Then, over on my RPG shelf, I kept books from at least 4 editions of D&D (more if you count 3.5 and essentials separately).

If we want to get technical, the major editions of D&D probably aren’t really editions. The typical usage of the term outside of tabletop roleplaying games usually refers to a change in presentation (“paperback edition”), a change in creation (“a first edition of A Farewell To Arms”), or an update to improve a previous version (“the 3rd edition of The Art of Computer Programming: Volume 1”).

The usage of edition in D&D is closest to that of textbooks, like The Art of Computer Programming, but taken much further. While each edition of TAoCP include fixes for mistakes and the latest information since its publishing, its still fundamentally a replacement—there is no reason to buy an earlier edition instead except maybecuriosityor collecting. Each edition of D&D on the other hand is truly a different game. They don’t just fix issues or integrate the latest information; each edition attempts to provide similar experiences using different tools tuned to the tastes of the era in which it is published. There are still plenty of reasons to buy Moldvay or 3E/Pathfinder or 4E, each does things differently.

The only similar usage of “edition” that I can think of is in boardgames, but even that generally isn’t as far-reaching as D&D’s editions. The second edition of War of the Ring makes changes and improvements, but is still very clearly the same game. The improvements are on the scale of editing and playtesting, mostly.
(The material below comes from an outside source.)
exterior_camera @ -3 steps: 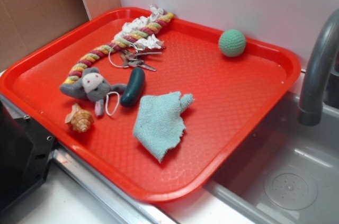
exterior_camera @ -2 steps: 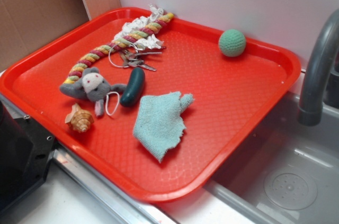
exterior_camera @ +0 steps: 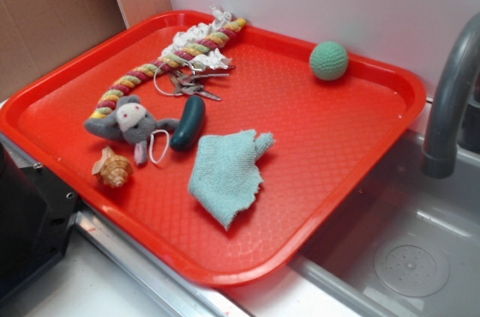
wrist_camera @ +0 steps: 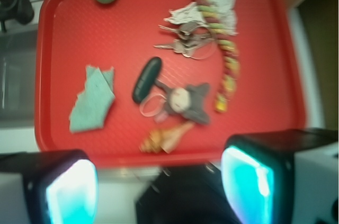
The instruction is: Grab the blue cloth.
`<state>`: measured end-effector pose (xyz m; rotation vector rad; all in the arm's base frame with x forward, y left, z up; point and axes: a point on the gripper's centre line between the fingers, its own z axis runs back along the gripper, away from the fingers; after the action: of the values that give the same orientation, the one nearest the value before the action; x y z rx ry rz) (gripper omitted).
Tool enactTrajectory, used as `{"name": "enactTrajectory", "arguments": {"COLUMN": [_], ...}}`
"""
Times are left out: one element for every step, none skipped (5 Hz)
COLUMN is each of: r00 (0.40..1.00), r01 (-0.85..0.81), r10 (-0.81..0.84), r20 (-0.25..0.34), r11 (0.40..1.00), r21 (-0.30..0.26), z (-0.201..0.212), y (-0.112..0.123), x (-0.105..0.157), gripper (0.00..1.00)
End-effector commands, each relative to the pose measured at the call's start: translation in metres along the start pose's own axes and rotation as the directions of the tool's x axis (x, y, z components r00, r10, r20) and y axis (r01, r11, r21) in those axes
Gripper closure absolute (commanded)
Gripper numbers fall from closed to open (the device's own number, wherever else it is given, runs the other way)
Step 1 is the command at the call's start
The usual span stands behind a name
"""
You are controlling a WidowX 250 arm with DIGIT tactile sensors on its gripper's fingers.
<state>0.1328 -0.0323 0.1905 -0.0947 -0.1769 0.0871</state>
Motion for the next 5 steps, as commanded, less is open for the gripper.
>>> {"name": "enactTrajectory", "arguments": {"r00": [0.997, 0.987, 0.972, 0.96, 0.96], "r01": [-0.051, -0.04, -0.036, -0.021, -0.031], "r10": [0.047, 0.021, 0.016, 0.012, 0.024], "r20": [-0.057, -0.157, -0.233, -0.281, -0.279], "r11": [0.996, 0.992, 0.996, 0.999, 0.999], "r21": [-0.075, -0.118, -0.079, -0.026, -0.019], "z": [-0.089, -0.121, -0.152, -0.166, -0.176], "y": [-0.051, -0.057, -0.061, -0.059, -0.052], "x": [0.011, 0.024, 0.033, 0.035, 0.037], "gripper": [0.0, 0.0, 0.0, 0.0, 1.0]}}
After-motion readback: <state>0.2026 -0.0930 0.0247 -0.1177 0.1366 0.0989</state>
The editions of D&D have more in common with videogame sequels, like Halo, 2, 3, ODST, Reach, 4 or _Call of Duty: Modern Warfare 2, Black Ops, 3, Black Ops 2_ . The comparison is actually pretty apt: things like the evolution of the Halo pistol, or the way damage and healing are done, is pretty similar to the way things change between editions of D&D.

The advantage Halo or CoD has over D&D when it comes to new editions is that a new Halo game is the only way to get new Halo gameplay. At some point a Halo gamer will have played the entirety of the game1, but a D&D player’s game comes in large part from the people they play with—they’ll never “finish” D&D.
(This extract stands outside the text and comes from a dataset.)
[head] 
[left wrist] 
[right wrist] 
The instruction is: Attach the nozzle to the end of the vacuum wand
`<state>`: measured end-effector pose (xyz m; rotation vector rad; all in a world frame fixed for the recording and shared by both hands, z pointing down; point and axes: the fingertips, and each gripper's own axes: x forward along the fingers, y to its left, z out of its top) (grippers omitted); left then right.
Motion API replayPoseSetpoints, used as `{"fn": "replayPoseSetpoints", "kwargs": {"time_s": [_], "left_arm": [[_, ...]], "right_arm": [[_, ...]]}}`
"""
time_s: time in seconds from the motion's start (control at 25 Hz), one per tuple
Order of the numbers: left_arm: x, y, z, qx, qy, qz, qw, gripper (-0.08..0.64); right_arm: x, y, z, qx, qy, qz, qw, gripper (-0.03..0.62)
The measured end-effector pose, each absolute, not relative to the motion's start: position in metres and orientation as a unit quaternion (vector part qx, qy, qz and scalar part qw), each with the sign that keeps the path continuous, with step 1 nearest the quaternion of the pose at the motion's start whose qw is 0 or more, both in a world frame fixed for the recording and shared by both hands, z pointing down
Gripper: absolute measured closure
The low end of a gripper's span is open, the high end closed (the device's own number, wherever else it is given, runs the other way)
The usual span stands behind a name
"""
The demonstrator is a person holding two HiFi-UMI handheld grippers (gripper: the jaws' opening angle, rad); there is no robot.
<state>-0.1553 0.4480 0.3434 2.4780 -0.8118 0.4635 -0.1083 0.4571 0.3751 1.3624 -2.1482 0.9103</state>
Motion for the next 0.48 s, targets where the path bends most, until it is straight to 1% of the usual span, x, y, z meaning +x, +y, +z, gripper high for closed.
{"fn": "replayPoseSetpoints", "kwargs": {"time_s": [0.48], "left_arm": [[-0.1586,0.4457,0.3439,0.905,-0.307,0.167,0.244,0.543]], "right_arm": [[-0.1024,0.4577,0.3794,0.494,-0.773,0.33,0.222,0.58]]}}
This isn’t to say that the rules of a given edition (or RPG in general) don’t matter—they matter in some important and useful ways. The rules, however, don’t create the content of the game (as they do in most digital games). In a tabletop RPG the infinite potential of the humans around you, with the help of the rules, setting, or whatever else, mean that you’ve never truly finished the game.

A slightly closer analogy might be Civilization , where each game has the same goal, but implemented in different ways. Even if you’ve conquered the world in Civ 2 you’re likely to come back and conquer it again in Civ 4 .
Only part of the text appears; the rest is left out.